**What to work on**
Return the whole listing exactly as written.

**Data shown**
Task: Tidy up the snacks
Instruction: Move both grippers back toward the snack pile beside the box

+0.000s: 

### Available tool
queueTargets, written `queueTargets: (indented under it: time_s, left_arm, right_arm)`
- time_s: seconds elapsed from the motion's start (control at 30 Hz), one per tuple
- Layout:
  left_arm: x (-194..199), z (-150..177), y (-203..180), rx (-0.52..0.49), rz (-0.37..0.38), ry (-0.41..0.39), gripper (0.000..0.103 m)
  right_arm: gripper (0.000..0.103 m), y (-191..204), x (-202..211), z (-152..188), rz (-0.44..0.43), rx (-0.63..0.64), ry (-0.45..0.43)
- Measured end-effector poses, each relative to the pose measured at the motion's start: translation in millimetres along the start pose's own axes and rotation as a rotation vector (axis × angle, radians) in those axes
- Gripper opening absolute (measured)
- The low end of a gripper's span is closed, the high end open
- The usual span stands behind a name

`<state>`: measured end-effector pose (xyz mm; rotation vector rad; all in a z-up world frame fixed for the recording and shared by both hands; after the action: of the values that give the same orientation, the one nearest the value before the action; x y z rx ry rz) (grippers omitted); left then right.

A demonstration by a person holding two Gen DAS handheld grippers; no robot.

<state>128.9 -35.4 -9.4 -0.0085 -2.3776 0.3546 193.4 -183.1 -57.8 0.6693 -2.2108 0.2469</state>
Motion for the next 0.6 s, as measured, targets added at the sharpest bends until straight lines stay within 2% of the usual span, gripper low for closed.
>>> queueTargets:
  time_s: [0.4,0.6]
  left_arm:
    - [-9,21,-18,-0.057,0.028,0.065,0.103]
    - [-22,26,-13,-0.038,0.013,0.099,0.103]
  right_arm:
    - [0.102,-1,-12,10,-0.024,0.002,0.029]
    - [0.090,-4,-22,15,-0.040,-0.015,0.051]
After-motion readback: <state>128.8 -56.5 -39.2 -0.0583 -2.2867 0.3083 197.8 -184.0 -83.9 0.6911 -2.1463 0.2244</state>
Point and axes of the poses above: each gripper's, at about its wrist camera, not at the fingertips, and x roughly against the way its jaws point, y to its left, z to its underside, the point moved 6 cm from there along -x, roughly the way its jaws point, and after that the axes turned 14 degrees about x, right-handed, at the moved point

**Solution**
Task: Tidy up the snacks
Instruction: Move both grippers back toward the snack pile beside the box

+0.000s: 

### Available tool
queueTargets, written `queueTargets: (indented under it: time_s, left_arm, right_arm)`
- time_s: seconds elapsed from the motion's start (control at 30 Hz), one per tuple
- Layout:
  left_arm: x (-194..199), z (-150..177), y (-203..180), rx (-0.52..0.49), rz (-0.37..0.38), ry (-0.41..0.39), gripper (0.000..0.103 m)
  right_arm: gripper (0.000..0.103 m), y (-191..204), x (-202..211), z (-152..188), rz (-0.44..0.43), rx (-0.63..0.64), ry (-0.45..0.43)
- Measured end-effector poses, each relative to the pose measured at the motion's start: translation in millimetres along the start pose's own axes and rotation as a rotation vector (axis × angle, radians) in those axes
- Gripper opening absolute (measured)
- The low end of a gripper's span is closed, the high end open
- The usual span stands behind a name

`<state>`: measured end-effector pose (xyz mm; rotation vector rad; all in a z-up world frame fixed for the recording and shared by both hands; after the action: of the values that give the same orientation, the one nearest the value before the action; x y z rx ry rz) (grippers omitted); left then right.

A demonstration by a person holding two Gen DAS handheld grippers; no robot.

<state>128.9 -35.4 -9.4 -0.0085 -2.3776 0.3546 193.4 -183.1 -57.8 0.6693 -2.2108 0.2469</state>
Motion for the next 0.6 s, as measured, targets added at the sharpest bends until straight lines stay within 2% of the usual span, gripper low for closed.
>>> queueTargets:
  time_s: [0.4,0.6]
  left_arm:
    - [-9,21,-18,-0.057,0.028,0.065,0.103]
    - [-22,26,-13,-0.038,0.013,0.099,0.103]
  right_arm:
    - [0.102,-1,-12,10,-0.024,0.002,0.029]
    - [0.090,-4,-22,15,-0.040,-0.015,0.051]
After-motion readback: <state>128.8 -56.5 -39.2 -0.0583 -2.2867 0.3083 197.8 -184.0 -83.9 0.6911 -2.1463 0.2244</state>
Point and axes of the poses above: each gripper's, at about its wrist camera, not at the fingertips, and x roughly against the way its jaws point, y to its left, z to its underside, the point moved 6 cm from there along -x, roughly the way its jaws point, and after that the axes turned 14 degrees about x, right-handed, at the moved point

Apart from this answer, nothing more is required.